(Dataset excerpts)
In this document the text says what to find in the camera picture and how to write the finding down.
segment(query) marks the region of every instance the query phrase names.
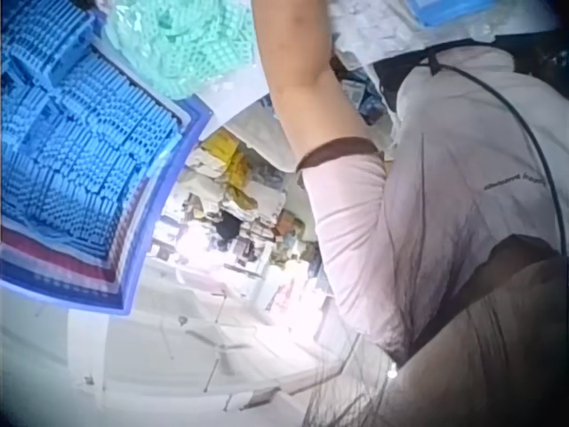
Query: forearm
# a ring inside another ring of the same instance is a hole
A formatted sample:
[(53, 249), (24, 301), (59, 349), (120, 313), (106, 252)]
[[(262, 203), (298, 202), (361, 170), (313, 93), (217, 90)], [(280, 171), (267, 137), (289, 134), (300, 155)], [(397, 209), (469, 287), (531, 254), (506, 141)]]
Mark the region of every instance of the forearm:
[(328, 141), (366, 137), (330, 68), (325, 0), (253, 0), (260, 56), (276, 112), (298, 159)]

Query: stack of blue plastic parts
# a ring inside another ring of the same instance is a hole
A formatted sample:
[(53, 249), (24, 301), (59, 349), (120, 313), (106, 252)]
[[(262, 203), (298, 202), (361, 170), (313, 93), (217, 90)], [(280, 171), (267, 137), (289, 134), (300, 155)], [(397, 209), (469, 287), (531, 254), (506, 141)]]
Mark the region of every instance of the stack of blue plastic parts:
[[(117, 270), (121, 254), (111, 259), (111, 249), (128, 233), (146, 183), (181, 149), (178, 122), (93, 50), (94, 18), (68, 0), (3, 2), (2, 23), (3, 229), (77, 265)], [(186, 151), (199, 132), (182, 141)], [(2, 262), (0, 279), (13, 282), (11, 264)], [(55, 299), (88, 309), (86, 297), (72, 294)], [(121, 303), (110, 308), (127, 312), (129, 302)]]

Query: blue object
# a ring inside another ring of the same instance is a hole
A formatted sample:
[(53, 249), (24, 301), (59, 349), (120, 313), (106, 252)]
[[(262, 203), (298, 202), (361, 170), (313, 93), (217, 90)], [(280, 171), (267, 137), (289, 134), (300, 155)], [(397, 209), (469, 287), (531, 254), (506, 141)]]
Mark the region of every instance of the blue object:
[(496, 5), (496, 0), (407, 0), (421, 24), (437, 27)]
[(67, 0), (10, 6), (0, 283), (70, 308), (128, 314), (154, 224), (211, 112), (188, 100), (181, 130), (91, 48), (94, 19)]

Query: bag of green plastic parts
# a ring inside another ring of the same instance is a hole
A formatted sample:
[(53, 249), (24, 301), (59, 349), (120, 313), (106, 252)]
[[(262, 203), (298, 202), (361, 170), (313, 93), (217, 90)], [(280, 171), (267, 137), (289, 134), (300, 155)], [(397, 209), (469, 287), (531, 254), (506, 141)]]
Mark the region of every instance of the bag of green plastic parts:
[(116, 0), (105, 29), (139, 76), (174, 100), (254, 62), (251, 8), (236, 0)]

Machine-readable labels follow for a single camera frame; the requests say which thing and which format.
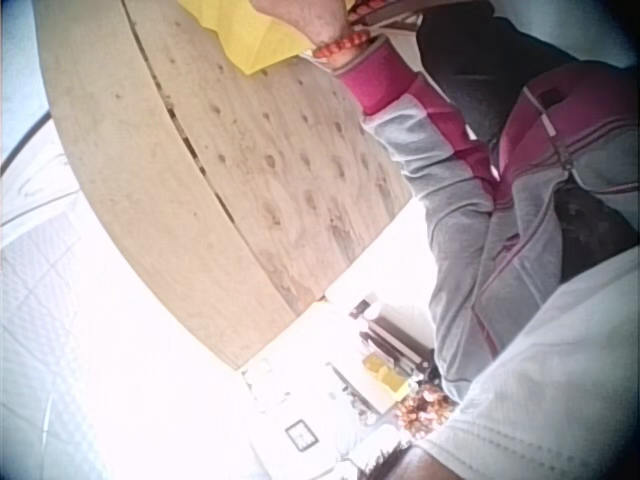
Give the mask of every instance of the pink sleeve cuff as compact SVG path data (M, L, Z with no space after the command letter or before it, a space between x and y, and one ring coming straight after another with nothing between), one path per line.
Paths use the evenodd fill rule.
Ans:
M396 101L417 78L386 37L378 37L336 76L360 102L365 115L378 113Z

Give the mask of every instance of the round wooden table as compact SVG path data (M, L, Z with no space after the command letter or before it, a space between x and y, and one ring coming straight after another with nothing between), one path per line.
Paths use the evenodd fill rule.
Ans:
M51 112L79 183L136 272L238 368L409 198L330 75L250 77L177 0L36 0Z

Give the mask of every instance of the pink and gray jacket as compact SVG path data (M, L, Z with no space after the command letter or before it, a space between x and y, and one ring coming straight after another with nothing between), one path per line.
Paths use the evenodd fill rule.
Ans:
M636 86L589 62L530 82L503 131L497 180L486 145L386 38L337 76L424 204L438 266L436 362L445 390L461 400L560 285L560 183L573 175L638 229ZM538 99L549 89L563 100L545 110Z

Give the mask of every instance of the leg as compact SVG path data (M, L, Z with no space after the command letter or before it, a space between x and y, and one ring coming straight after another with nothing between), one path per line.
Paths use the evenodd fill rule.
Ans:
M422 65L497 160L502 128L524 85L575 60L494 17L485 0L433 7L418 30Z

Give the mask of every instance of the hand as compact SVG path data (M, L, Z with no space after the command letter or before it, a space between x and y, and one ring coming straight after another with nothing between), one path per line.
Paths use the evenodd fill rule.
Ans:
M344 0L251 0L253 8L291 25L314 45L324 45L350 32Z

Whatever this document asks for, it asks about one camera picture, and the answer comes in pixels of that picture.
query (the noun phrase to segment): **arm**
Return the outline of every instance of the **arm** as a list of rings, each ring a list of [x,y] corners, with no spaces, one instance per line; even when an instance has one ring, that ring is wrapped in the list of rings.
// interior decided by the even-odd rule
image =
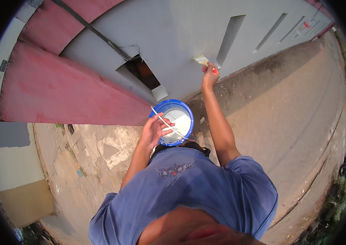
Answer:
[[[170,126],[175,125],[167,118],[164,118],[164,120]],[[123,182],[121,183],[120,190],[135,176],[135,174],[147,167],[148,161],[150,160],[151,151],[154,149],[154,147],[156,147],[159,139],[162,136],[173,132],[171,129],[162,131],[164,128],[167,128],[167,126],[162,122],[162,120],[158,120],[157,115],[154,115],[147,120],[143,127],[141,139],[139,140],[135,148],[135,152],[133,153],[128,171],[123,178]]]
[[[219,79],[218,67],[212,63],[208,63],[208,67],[203,66],[204,72],[203,82],[201,86],[205,110],[207,112],[210,124],[211,137],[217,152],[219,164],[225,167],[230,160],[240,156],[241,154],[236,148],[233,131],[228,121],[222,114],[215,94],[213,86]]]

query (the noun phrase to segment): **blue t-shirt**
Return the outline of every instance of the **blue t-shirt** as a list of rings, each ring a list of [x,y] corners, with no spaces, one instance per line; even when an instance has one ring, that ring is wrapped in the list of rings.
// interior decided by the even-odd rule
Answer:
[[[178,206],[198,208],[218,223],[260,239],[277,211],[278,194],[249,156],[214,165],[186,147],[162,150],[118,193],[108,193],[92,218],[93,244],[135,244],[154,220]]]

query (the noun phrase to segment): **concrete ground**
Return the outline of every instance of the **concrete ground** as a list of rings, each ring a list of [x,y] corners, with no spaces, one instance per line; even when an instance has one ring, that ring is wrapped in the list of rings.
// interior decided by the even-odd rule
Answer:
[[[264,168],[279,193],[266,244],[291,244],[316,218],[346,151],[346,79],[333,33],[222,79],[215,88],[237,149]],[[187,101],[194,132],[211,149],[201,95]],[[57,212],[42,219],[63,245],[91,244],[88,224],[118,192],[142,127],[35,124],[37,148]]]

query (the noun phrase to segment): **person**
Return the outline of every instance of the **person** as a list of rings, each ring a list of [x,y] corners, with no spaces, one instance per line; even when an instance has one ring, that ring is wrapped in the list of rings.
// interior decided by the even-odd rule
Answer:
[[[218,67],[208,63],[202,71],[201,91],[220,166],[196,142],[157,146],[172,130],[162,131],[167,126],[157,115],[149,118],[120,191],[106,195],[90,222],[93,244],[262,244],[258,240],[277,210],[277,190],[263,168],[236,148],[213,92]]]

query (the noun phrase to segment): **hand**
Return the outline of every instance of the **hand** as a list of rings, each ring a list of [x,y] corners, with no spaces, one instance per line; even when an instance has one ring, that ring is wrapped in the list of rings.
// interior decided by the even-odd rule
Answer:
[[[170,134],[173,132],[173,130],[165,130],[162,131],[164,128],[167,128],[167,125],[162,122],[162,120],[159,120],[158,115],[154,115],[147,120],[146,124],[143,127],[142,136],[139,141],[139,144],[143,144],[147,150],[152,150],[156,145],[158,144],[159,139],[167,134]],[[164,118],[164,121],[169,124],[171,127],[174,126],[174,123],[171,123],[169,119]]]
[[[208,67],[203,66],[202,71],[204,72],[203,75],[203,82],[202,82],[202,90],[207,89],[207,90],[212,90],[214,84],[218,81],[219,79],[219,70],[216,65],[213,63],[207,62]]]

> Your objective: Repeat, word for word, each of the records, omitting any image they hold.

> Response area:
In this document the text says what to find in the camera picture and how to write the finding down.
segment(query) marks the region of every instance the query phrase names.
Query: forearm
# a ring inside another ring of the same instance is a hole
A formatted sample:
[(53, 249), (24, 301), (59, 349), (120, 313), (106, 252)]
[[(262, 203), (298, 202), (361, 170), (313, 93), (217, 90)], [(280, 171), (267, 137), (289, 134), (300, 155)], [(397, 209), (469, 287), (531, 254), (506, 141)]]
Mark the region of every instance of the forearm:
[(328, 141), (366, 137), (330, 68), (325, 0), (253, 0), (260, 56), (276, 112), (298, 159)]

Query: stack of blue plastic parts
# a ring inside another ring of the same instance is a hole
A formatted sample:
[(53, 249), (24, 301), (59, 349), (120, 313), (106, 252)]
[[(262, 203), (298, 202), (361, 170), (313, 93), (217, 90)], [(280, 171), (267, 137), (289, 134), (300, 155)], [(397, 209), (469, 287), (531, 254), (506, 141)]]
Mark the region of every instance of the stack of blue plastic parts:
[[(117, 270), (121, 254), (111, 259), (111, 249), (128, 233), (146, 183), (181, 149), (178, 122), (93, 50), (94, 18), (68, 0), (3, 2), (2, 23), (3, 229), (77, 265)], [(186, 151), (199, 132), (182, 141)], [(2, 262), (0, 279), (13, 282), (11, 264)], [(55, 299), (88, 309), (86, 297), (72, 294)], [(121, 303), (110, 308), (127, 312), (129, 302)]]

Query: blue object
# a ring inside another ring of the same instance is a hole
A formatted sample:
[(53, 249), (24, 301), (59, 349), (120, 313), (106, 252)]
[[(262, 203), (298, 202), (361, 170), (313, 93), (217, 90)], [(280, 171), (267, 137), (289, 134), (300, 155)], [(397, 209), (469, 287), (531, 254), (506, 141)]]
Mark the region of every instance of the blue object:
[(496, 5), (496, 0), (407, 0), (421, 24), (437, 27)]
[(67, 0), (10, 6), (0, 283), (70, 308), (128, 314), (154, 224), (211, 112), (188, 100), (181, 130), (91, 48), (94, 19)]

Query: bag of green plastic parts
# a ring inside another ring of the same instance is a hole
A formatted sample:
[(53, 249), (24, 301), (59, 349), (120, 313), (106, 252)]
[[(262, 203), (298, 202), (361, 170), (313, 93), (217, 90)], [(280, 171), (267, 137), (289, 134), (300, 155)], [(397, 209), (469, 287), (531, 254), (506, 141)]]
Mark the region of every instance of the bag of green plastic parts:
[(116, 0), (105, 29), (139, 76), (174, 100), (254, 62), (251, 8), (236, 0)]

Machine-readable labels follow for a single camera frame; the requests say which thing and which format.
Give the mask of every instance of the pink sleeve cuff as compact SVG path data (M, L, Z with no space after the command letter or before it, a space between x and y, and one ring coming straight after another with nothing between), one path per line.
Paths use the evenodd fill rule.
Ans:
M396 101L417 78L386 37L378 37L336 76L360 102L365 115L378 113Z

Give the mask of every instance of the round wooden table as compact SVG path data (M, L, Z with no space after the command letter or before it, a space between x and y, and one ring coming straight after another with nothing between), one path per line.
Paths use the evenodd fill rule.
Ans:
M51 112L79 183L136 272L238 368L409 198L330 75L250 77L177 0L36 0Z

Give the mask of every instance of the pink and gray jacket as compact SVG path data (M, L, Z with no space after the command letter or before it, a space between x and y, and one ring coming straight after another with nothing between), one path per line.
Paths use the evenodd fill rule.
Ans:
M636 86L589 62L530 82L503 131L497 180L486 145L386 38L337 76L424 204L438 266L436 362L445 390L461 400L560 285L560 183L573 175L638 229ZM538 99L549 89L563 100L545 110Z

Give the mask of every instance of the leg as compact SVG path data (M, L, Z with no space after the command letter or before it, a space between x and y, and one ring coming straight after another with nothing between), one path per line.
Paths use the evenodd fill rule.
Ans:
M422 65L497 160L502 128L524 85L575 60L494 17L485 0L433 7L418 30Z

Give the mask of every instance of the hand as compact SVG path data (M, L, Z with no space after the command letter or before it, a space between x and y, and one ring coming straight after another with nothing between), one path per line.
Paths use the evenodd fill rule.
Ans:
M344 0L251 0L253 8L291 25L314 45L324 45L350 32Z

Whatever this document asks for, it asks about one camera picture, and the answer comes in pixels of that picture.
query (the noun phrase to segment): **arm**
Return the outline of every instance of the **arm** as a list of rings, each ring a list of [x,y] corners, with no spaces, one instance per line; even when an instance has one ring, that ring is wrapped in the list of rings.
// interior decided by the even-odd rule
image =
Answer:
[[[170,126],[175,125],[167,118],[164,118],[164,120]],[[123,182],[121,183],[120,190],[135,176],[135,174],[147,167],[148,161],[150,160],[151,151],[154,149],[154,147],[156,147],[159,139],[162,136],[173,132],[171,129],[162,131],[164,128],[167,128],[167,126],[162,122],[162,120],[158,120],[157,115],[154,115],[147,120],[143,127],[141,139],[139,140],[135,148],[135,152],[133,153],[128,171],[123,178]]]
[[[219,79],[218,67],[212,63],[208,63],[208,67],[203,66],[204,72],[203,82],[201,86],[205,110],[207,112],[210,124],[211,137],[217,152],[219,164],[225,167],[230,160],[240,156],[241,154],[236,148],[233,131],[228,121],[222,114],[215,94],[213,86]]]

query (the noun phrase to segment): **blue t-shirt**
Return the outline of every instance of the **blue t-shirt** as a list of rings, each ring a list of [x,y] corners, with no spaces, one instance per line; even when an instance has one ring, that ring is wrapped in the list of rings.
// interior decided by the even-odd rule
Answer:
[[[178,206],[198,208],[218,223],[260,239],[277,211],[278,194],[249,156],[214,165],[186,147],[162,150],[118,193],[108,193],[92,218],[93,244],[135,244],[154,220]]]

query (the noun phrase to segment): **concrete ground**
Return the outline of every instance of the **concrete ground** as a list of rings, each ring a list of [x,y] corners, with no spaces, one instance per line; even when an instance has one ring, that ring is wrapped in the list of rings.
// interior decided by the even-odd rule
Answer:
[[[264,168],[279,193],[266,244],[291,244],[316,218],[346,151],[346,79],[333,33],[222,79],[215,88],[237,149]],[[187,101],[194,132],[211,149],[201,95]],[[57,212],[42,219],[63,245],[91,244],[88,224],[118,192],[142,127],[35,124],[37,148]]]

query (the noun phrase to segment): **person**
Return the outline of every instance of the **person** as a list of rings, each ring a list of [x,y] corners, with no spaces, one instance per line; even when an instance has one ring, that ring is wrapped in the list of rings.
// interior decided by the even-odd rule
Answer:
[[[218,67],[208,63],[202,71],[201,91],[220,166],[196,142],[157,146],[172,130],[162,131],[167,126],[157,115],[149,118],[120,191],[106,195],[90,222],[93,244],[262,244],[258,240],[277,210],[277,190],[263,168],[236,148],[213,92]]]

query (the noun phrase to segment): **hand**
Return the outline of every instance of the **hand** as a list of rings, each ring a list of [x,y] corners, with no spaces, one instance per line; even when an instance has one ring, that ring is wrapped in the list of rings.
// interior decided by the even-odd rule
Answer:
[[[170,134],[173,132],[173,130],[165,130],[162,131],[164,128],[167,128],[167,125],[162,122],[162,120],[159,120],[158,115],[154,115],[147,120],[146,124],[143,127],[142,136],[139,141],[139,144],[143,144],[147,150],[152,150],[156,145],[158,144],[159,139],[167,134]],[[164,118],[164,121],[169,124],[171,127],[174,126],[174,123],[171,123],[169,119]]]
[[[208,67],[203,66],[202,71],[204,72],[203,75],[203,82],[202,82],[202,90],[207,89],[207,90],[212,90],[214,84],[218,81],[219,79],[219,70],[216,65],[213,63],[207,62]]]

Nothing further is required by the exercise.